ホーム | 日系社会ニュース | 援護協会に異色の新会長=森口さんは旧サントス日本語学校生まれ=牧師で土木建築設計技師=要職、すべて周囲が推した=72歳、社会愛説く

援護協会に異色の新会長=森口さんは旧サントス日本語学校生まれ=牧師で土木建築設計技師=要職、すべて周囲が推した=72歳、社会愛説く

2007年3月31日付け

 【既報関連】神は高ぶるものを退け、へりくだるものに恵みを注いでくださる――。このほどサンパウロ日伯援護協会の七代目会長に就任した森口忠義イナシオさん(二世、72)は旧約聖書の一節を引用し、人生のモットーをこう語る。
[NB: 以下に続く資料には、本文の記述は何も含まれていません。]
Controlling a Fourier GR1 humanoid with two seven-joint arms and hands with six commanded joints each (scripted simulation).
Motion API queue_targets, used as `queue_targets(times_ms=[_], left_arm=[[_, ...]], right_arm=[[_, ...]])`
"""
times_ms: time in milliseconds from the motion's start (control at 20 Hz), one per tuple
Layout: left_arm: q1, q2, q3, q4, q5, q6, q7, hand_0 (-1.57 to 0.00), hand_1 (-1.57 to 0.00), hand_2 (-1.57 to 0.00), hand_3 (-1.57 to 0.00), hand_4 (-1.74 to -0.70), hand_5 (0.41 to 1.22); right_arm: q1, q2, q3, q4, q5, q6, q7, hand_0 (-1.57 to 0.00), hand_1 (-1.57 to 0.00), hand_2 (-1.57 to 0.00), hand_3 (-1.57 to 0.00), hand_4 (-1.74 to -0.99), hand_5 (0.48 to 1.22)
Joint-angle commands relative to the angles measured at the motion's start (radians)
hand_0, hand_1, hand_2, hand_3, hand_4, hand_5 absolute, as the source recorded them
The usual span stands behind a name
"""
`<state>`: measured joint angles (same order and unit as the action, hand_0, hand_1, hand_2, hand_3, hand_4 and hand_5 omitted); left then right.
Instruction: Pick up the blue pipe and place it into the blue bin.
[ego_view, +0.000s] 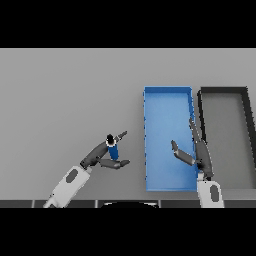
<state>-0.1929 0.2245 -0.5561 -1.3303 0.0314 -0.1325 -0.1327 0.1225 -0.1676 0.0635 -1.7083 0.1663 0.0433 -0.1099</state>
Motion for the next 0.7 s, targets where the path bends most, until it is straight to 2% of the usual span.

牧師であり、土木建築設計家。森口さんにこれまでの人生を振り返ってもらった。
 森口さんは一九三五年二月、サントス市の旧日本語学校で生まれた。同市の日本人会書記を務めていた父と日本語学校で日本語教師をしていた母を両親に持った。学校横の寄宿舎で八歳まで暮らした。
 「立ち退きさせられた日は肌寒い冬の日でした」。四三年、ゼツーリオ・ヴァルガス政権が発令した海岸部の枢軸国人に対する二十四時間以内の強制立ち退き令を受け、一家はサンパウロを経て、サンパウロ州バストス市に移り住んだ。
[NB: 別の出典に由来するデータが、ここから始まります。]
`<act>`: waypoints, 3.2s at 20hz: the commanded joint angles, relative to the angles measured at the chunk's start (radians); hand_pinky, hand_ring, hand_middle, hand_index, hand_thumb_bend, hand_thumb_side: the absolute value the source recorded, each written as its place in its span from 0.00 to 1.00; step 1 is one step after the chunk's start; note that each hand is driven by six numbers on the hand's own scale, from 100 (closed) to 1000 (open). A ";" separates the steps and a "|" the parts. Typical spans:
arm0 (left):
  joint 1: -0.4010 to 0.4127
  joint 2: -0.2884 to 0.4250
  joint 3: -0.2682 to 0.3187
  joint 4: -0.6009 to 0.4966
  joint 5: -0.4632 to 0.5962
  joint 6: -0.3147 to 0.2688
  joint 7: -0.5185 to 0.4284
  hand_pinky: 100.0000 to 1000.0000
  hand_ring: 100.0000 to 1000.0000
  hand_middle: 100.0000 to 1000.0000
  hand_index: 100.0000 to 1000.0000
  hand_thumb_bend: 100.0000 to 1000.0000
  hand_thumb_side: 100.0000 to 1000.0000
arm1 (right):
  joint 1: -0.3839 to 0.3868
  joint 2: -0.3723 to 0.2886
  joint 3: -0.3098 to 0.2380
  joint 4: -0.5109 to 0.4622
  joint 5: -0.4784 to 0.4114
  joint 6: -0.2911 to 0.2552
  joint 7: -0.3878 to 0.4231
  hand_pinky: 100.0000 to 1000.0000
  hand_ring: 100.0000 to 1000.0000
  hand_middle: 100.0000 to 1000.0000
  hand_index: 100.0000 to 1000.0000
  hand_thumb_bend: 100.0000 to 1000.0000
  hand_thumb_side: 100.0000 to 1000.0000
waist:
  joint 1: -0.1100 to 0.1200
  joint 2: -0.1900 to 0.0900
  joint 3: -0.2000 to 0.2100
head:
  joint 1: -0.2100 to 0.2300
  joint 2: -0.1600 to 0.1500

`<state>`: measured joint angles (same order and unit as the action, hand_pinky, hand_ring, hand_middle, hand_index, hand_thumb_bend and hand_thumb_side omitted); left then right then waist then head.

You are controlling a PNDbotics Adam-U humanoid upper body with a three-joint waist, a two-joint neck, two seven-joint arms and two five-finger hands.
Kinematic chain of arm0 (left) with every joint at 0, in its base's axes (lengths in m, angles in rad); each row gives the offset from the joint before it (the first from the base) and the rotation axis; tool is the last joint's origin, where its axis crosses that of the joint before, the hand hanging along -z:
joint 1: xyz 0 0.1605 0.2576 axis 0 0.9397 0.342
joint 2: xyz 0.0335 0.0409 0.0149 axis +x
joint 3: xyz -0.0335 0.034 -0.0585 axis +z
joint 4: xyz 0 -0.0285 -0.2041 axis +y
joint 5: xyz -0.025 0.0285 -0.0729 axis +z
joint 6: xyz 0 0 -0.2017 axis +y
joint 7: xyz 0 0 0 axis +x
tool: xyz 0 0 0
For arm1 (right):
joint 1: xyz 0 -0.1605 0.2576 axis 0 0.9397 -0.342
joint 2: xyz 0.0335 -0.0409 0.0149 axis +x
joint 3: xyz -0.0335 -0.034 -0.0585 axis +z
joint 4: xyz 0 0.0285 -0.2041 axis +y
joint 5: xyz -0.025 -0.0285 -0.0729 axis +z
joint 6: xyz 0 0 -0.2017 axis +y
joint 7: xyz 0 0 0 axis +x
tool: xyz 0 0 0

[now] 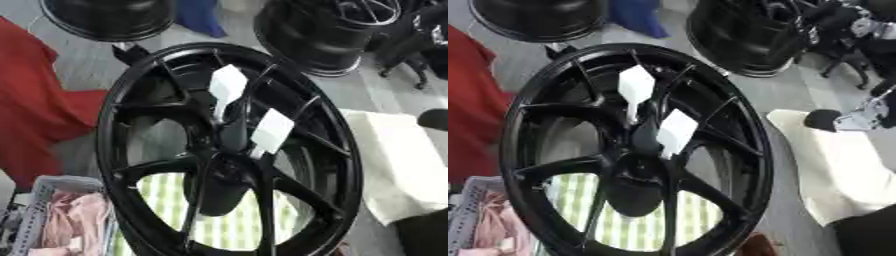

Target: Pull the pin out of the wheel hub.

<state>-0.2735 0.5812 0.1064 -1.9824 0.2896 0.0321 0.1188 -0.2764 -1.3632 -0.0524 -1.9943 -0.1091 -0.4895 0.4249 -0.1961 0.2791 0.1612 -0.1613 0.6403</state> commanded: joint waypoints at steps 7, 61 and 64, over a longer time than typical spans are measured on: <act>-0.028 0.009 -0.001 -0.018 0.001 0.001 -0.007 0.93 0.59 0.58 0.76 0.00 0.71 | -0.034 0.002 0.037 -0.006 -0.014 0.004 0.008 0.85 0.79 0.77 0.81 0.30 0.20 | -0.006 -0.004 0.035 | -0.022 -0.018; -0.075 -0.042 -0.012 -0.018 0.001 0.017 -0.026 0.93 0.58 0.58 0.75 0.00 0.73 | -0.184 0.145 0.250 -0.006 0.186 0.036 -0.064 0.82 0.80 0.78 0.82 0.36 0.06 | -0.030 0.065 0.149 | -0.111 -0.041; -0.073 -0.044 -0.011 -0.018 -0.001 0.018 -0.025 0.93 0.58 0.58 0.75 0.00 0.73 | -0.188 0.149 0.259 -0.006 0.190 0.042 -0.066 0.82 0.79 0.78 0.81 0.36 0.06 | -0.030 0.069 0.148 | -0.113 -0.042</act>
<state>-0.3372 0.5275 0.0927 -1.9824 0.2954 0.0486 0.0940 -0.4538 -1.1924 0.2137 -1.9941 0.0754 -0.4514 0.3626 -0.2368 0.3627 0.3097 -0.2738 0.6121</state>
 「バストスでは、今ではコロニアの著名人の植木茂彬さんや渡部和夫さんらと一緒に同じ学校で勉強したんです」。森口さんはそう懐かしそうに振り返る。
 その後、勉学を続けるためサンパウロへ。USP工学部建築科に通いながら、設計会社に働く生活を続け、五九年に同大学を卒業した。七一年に現在も森口さんが代表を務めるプロエンジェ・エンジェニャリア・エ・プロジェクト事務所を設立した。
 森口さんは同事務所で、リベルダーデ区内にある橋やカステロ・ブランコ街道のセボロン(環状橋)の設計を担当した。現在も大サンパウロ市圏の環状道路(ロード・アネウ)の設計を請け負うなど、忙しい日々を過ごす。
 また同事務所の設立時、森口さんはマウア技術大学工学部建築科教授に就任した。〇五年に同大学を定年退職するまで教鞭をとってきた。
 この間、三人の子宝に恵まれた。長女のナオミさんはウベルランジャ大学経営学科教授、長男のフェルナンドさんは空軍大尉、次男のケンジさんはマウア技術大学機械科教授として、現在も活躍している。
 森口さんはキリスト教徒の両親の影響をうけて育ち、信仰の厚い人として知られる。八一年にホーリネス教会の牧師に任命され、リベルダーデやサント・アンドレー教会の牧師を歴任、〇五年にはブラジル・キリスト教連盟の会長に就任した。
 援協の理事歴は現職理事で最長となる二十五年。日伯友好病院の運営担当を経たあと、主に福祉部門を担ってきた。現在は設計家の経験を生かして、援協・福祉センター建設委員会の委員長をつとめている。
 「何事もやりたいと名乗り出たことはありません」―。これまでの森口さんの要職はすべて周りが推してくれたものだという。
 森口さんは援協会長としての任期中、来年の日本移民百周年、福祉センター建設、〇九年の援協創立五十周年の準備など、多くの任務を抱える。各行事への出席も多くなるが、認知症を患う妻の付き添いのため、休日や夜間の行事出席が難しい。
 「それでも会長就任にあたり、まわりの役員が任務を分担してくれると言ってくれました。みんなの期待に応えられるようがんばりたい」。そう決意を示す。
 「自分を愛するように隣人を愛す」。森口さんは最後にもう一つ、人生のモットーを語った。そして「援協創立五十年の歴史を背負う立場として、先人の哲学、社会愛をこれからも大事にしていきたい」と顔を引き締めた。